The second EM iteration uses almost the same input as the first iteration, but using the updated rate parameters.

With these new conditional expectations we can update \(\hat{\mu}_{2 \to 1}\) from 0.25094124 to 0.22119921599999998 / 0.8846752438792551 = 0.2500343685780704 and update \(\hat{\mu}_{1 \to 0}\) from 0.39344601 to 0.040397988 / 0.10112290006727032 = 0.39949396203160625.
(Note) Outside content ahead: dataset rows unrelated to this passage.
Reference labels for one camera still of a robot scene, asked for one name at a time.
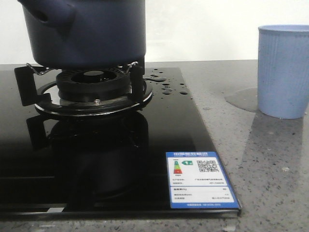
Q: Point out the black glass gas stove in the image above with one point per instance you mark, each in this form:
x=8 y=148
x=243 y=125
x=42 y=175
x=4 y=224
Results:
x=100 y=167

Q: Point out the dark blue cooking pot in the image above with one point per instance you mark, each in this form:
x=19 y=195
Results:
x=81 y=34

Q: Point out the light blue ribbed plastic cup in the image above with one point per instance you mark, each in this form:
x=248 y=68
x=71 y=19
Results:
x=283 y=70

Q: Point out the black gas burner head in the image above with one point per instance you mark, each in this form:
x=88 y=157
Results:
x=89 y=85

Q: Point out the blue white energy label sticker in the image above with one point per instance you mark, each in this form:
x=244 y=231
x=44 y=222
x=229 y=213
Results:
x=197 y=180

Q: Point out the black pot support grate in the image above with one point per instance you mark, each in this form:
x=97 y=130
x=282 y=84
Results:
x=46 y=99

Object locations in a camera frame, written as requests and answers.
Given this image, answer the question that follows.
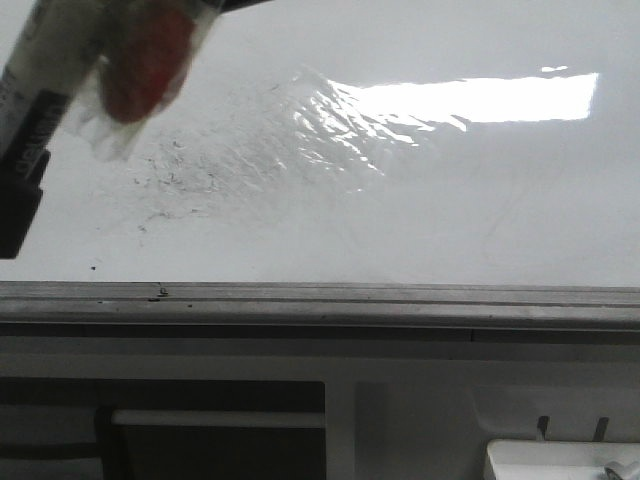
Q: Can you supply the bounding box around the white whiteboard marker pen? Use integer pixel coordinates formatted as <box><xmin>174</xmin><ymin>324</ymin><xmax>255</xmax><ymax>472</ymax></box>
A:
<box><xmin>1</xmin><ymin>1</ymin><xmax>106</xmax><ymax>260</ymax></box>

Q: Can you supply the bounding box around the white box lower right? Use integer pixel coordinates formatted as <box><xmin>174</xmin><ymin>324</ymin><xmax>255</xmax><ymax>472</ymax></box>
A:
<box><xmin>483</xmin><ymin>440</ymin><xmax>639</xmax><ymax>479</ymax></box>

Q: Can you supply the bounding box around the grey aluminium whiteboard frame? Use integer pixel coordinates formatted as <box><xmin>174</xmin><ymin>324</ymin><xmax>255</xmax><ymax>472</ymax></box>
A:
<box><xmin>1</xmin><ymin>281</ymin><xmax>639</xmax><ymax>345</ymax></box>

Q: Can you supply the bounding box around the white whiteboard surface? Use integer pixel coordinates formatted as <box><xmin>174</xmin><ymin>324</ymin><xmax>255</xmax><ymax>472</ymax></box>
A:
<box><xmin>1</xmin><ymin>1</ymin><xmax>639</xmax><ymax>287</ymax></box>

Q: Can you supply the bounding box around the red round magnet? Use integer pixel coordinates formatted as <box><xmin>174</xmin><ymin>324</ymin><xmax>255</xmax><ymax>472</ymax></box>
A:
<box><xmin>100</xmin><ymin>1</ymin><xmax>195</xmax><ymax>124</ymax></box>

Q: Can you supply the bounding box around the white horizontal bar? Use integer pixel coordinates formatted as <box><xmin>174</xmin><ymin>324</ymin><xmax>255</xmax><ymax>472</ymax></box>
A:
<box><xmin>111</xmin><ymin>409</ymin><xmax>326</xmax><ymax>429</ymax></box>

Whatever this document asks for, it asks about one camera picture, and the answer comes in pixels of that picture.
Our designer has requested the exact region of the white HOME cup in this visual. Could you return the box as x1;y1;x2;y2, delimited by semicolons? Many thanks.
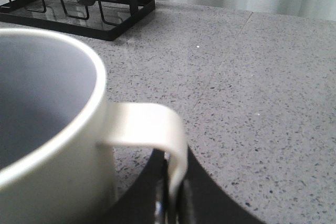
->
1;28;187;223

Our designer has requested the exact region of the black wire mug rack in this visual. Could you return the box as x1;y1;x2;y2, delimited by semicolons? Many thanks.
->
1;0;155;41

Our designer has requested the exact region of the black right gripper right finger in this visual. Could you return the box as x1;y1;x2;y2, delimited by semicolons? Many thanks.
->
178;148;262;223

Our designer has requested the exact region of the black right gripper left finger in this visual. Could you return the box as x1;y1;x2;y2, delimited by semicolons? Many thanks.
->
103;150;167;223
Note that the estimates 0.25003 and 0.39949 produced by this iteration seem to be approaching 0.25 and 0.40 respectively, the original parameter values used to generate the “observed” distribution over states at the final endpoint.

further EM iterations

This process could be repeated until some stopping criterion has been met. According to Dempster, Laird, and Rubin (1977) the sequence of parameter estimates \(x_k\) converges linearly to a limit \(L\) in the sense that

\[r = \lim_{k \to \infty} \dfrac{\mid x_{k+1} - L \mid}{\mid x_k - L \mid}\]

is a constant between 0 and 1 exclusive.

Of course if you wanted to do this for real, you would write a program to do it instead of doing it by hand. My hope is that this would not be such a formidable task, because json readers and writers should be available for most programming languages.